▶ [Task directions]: Leave out all pictures while you copy the lines exactly from the one with "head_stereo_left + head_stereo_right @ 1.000" through the last line of the listing.

▶ [Recorded information]:

• • • •

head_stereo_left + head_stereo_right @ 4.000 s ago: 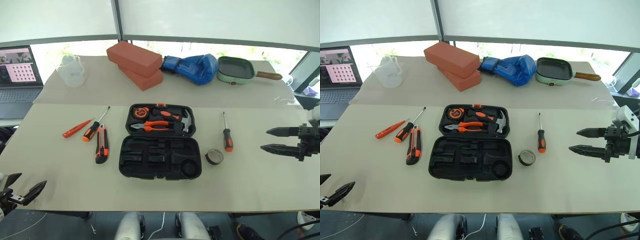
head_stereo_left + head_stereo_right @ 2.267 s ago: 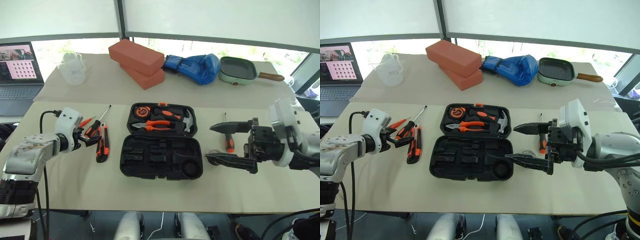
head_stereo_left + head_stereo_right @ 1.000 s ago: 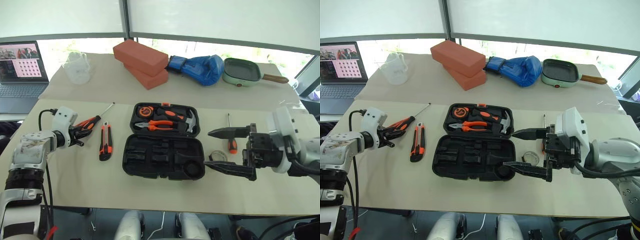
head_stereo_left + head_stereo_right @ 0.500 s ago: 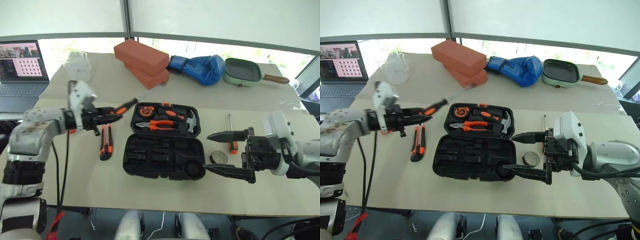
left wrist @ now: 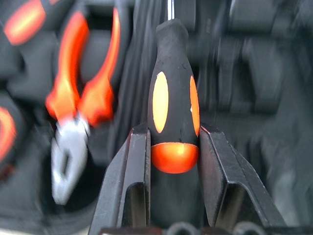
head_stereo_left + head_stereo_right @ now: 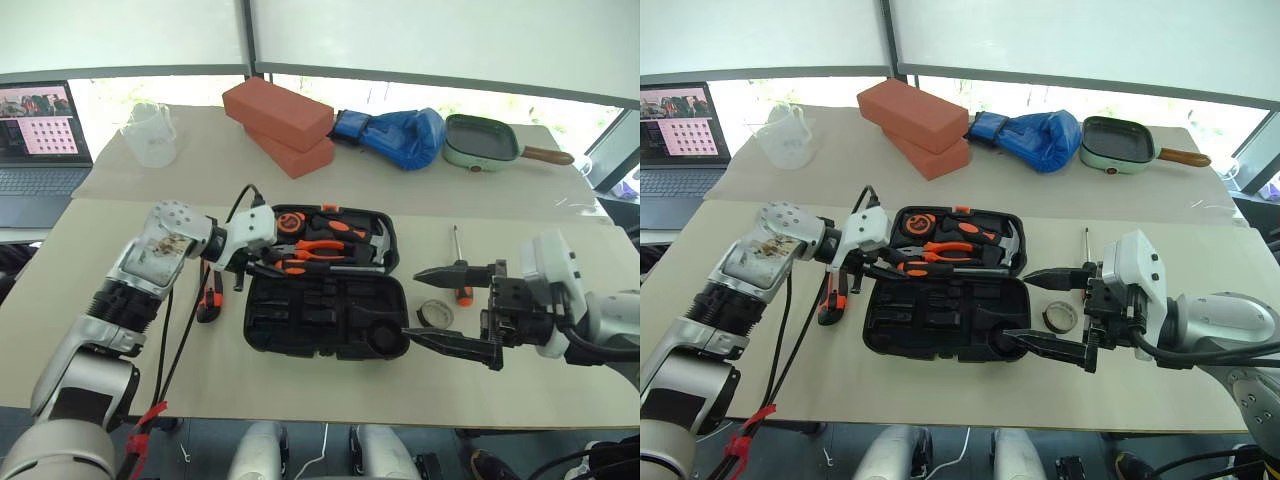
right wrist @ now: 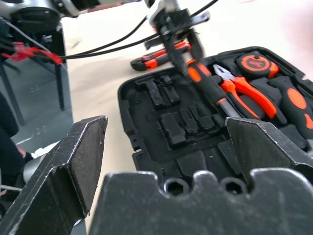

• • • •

▶ [Answer to this problem]:
head_stereo_left + head_stereo_right @ 1.000 s ago: 
head_stereo_left + head_stereo_right @ 0.500 s ago: 
left wrist @ now: 
head_stereo_left + head_stereo_right @ now: 
right wrist @ now: 

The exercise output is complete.